## Directions
For the listing below, return the line containing "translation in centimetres", the line containing "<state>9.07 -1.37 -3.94", and all lines in between, exactly as written and nothing else.

Records section start

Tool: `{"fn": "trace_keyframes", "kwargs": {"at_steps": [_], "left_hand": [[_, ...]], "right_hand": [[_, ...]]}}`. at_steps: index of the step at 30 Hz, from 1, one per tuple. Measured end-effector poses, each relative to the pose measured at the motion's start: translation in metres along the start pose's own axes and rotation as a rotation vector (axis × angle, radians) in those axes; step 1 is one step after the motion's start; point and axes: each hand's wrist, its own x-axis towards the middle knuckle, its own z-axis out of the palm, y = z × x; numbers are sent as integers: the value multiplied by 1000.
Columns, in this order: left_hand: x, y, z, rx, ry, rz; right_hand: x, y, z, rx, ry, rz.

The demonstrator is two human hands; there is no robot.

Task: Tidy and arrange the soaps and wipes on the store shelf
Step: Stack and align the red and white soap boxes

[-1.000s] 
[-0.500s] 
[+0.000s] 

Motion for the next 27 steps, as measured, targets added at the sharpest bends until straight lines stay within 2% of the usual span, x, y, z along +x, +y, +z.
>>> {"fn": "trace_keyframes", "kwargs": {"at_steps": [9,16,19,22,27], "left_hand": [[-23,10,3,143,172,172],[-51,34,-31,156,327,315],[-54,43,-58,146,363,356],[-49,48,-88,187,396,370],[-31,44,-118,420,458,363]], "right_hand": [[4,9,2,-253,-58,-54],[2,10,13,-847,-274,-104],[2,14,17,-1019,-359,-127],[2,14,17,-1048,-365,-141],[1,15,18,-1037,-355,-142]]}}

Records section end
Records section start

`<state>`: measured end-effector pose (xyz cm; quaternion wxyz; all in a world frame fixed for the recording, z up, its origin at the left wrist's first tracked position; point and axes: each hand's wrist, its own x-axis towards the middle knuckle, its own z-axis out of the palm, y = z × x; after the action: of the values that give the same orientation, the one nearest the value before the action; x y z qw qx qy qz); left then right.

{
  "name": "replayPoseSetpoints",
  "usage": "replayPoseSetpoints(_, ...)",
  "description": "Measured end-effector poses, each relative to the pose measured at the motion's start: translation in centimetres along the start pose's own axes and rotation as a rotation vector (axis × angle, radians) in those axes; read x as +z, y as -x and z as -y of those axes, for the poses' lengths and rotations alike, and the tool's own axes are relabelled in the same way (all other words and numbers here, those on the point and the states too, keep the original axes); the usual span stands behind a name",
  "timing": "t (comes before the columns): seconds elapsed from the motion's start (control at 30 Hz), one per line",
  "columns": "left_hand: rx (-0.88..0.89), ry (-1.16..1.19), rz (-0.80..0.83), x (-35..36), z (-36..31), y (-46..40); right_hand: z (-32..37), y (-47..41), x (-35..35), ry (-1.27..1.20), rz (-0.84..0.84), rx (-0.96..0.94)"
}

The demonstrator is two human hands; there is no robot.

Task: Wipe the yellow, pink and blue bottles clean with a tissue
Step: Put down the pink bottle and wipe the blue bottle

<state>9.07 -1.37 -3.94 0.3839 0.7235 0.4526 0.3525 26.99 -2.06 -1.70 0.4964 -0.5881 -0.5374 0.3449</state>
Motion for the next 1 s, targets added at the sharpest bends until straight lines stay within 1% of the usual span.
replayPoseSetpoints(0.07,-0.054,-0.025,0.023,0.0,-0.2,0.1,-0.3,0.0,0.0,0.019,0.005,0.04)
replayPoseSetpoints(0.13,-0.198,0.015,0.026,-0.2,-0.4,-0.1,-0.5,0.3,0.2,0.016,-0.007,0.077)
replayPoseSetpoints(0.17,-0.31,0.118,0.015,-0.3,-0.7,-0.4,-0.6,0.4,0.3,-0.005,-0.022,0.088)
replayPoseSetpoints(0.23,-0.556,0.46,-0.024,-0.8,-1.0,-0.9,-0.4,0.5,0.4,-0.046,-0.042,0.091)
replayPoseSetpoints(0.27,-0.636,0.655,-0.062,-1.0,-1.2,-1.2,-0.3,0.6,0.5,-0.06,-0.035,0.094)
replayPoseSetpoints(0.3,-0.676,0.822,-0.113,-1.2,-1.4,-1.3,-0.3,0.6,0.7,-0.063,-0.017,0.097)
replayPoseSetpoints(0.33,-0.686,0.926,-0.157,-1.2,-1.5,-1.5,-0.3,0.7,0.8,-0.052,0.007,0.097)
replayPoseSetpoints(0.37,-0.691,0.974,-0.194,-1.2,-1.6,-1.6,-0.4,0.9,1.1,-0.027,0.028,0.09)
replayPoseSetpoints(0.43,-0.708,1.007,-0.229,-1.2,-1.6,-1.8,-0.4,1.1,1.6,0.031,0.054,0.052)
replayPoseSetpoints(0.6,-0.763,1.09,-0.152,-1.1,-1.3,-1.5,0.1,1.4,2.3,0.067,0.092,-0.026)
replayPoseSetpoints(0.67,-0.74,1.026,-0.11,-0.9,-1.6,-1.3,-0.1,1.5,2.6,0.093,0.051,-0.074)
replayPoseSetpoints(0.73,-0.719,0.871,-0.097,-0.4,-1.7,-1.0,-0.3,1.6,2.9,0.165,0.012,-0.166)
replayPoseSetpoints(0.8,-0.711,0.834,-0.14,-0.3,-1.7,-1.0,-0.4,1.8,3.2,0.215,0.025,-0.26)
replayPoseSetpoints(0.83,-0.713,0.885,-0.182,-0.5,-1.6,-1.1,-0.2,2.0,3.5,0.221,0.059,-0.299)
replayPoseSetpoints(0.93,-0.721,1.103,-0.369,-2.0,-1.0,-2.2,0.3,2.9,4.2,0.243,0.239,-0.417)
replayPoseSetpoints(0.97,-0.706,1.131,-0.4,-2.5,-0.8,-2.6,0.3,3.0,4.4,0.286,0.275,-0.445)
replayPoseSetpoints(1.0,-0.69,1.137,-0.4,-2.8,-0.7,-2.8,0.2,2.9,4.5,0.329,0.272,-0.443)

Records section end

## Your solution
  "description": "Measured end-effector poses, each relative to the pose measured at the motion's start: translation in centimetres along the start pose's own axes and rotation as a rotation vector (axis × angle, radians) in those axes; read x as +z, y as -x and z as -y of those axes, for the poses' lengths and rotations alike, and the tool's own axes are relabelled in the same way (all other words and numbers here, those on the point and the states too, keep the original axes); the usual span stands behind a name",
  "timing": "t (comes before the columns): seconds elapsed from the motion's start (control at 30 Hz), one per line",
  "columns": "left_hand: rx (-0.88..0.89), ry (-1.16..1.19), rz (-0.80..0.83), x (-35..36), z (-36..31), y (-46..40); right_hand: z (-32..37), y (-47..41), x (-35..35), ry (-1.27..1.20), rz (-0.84..0.84), rx (-0.96..0.94)"
}

The demonstrator is two human hands; there is no robot.

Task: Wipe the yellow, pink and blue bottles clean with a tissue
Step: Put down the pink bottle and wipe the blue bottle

<state>9.07 -1.37 -3.94 0.3839 0.7235 0.4526 0.3525 26.99 -2.06 -1.70 0.4964 -0.5881 -0.5374 0.3449</state>

The answer given is complete.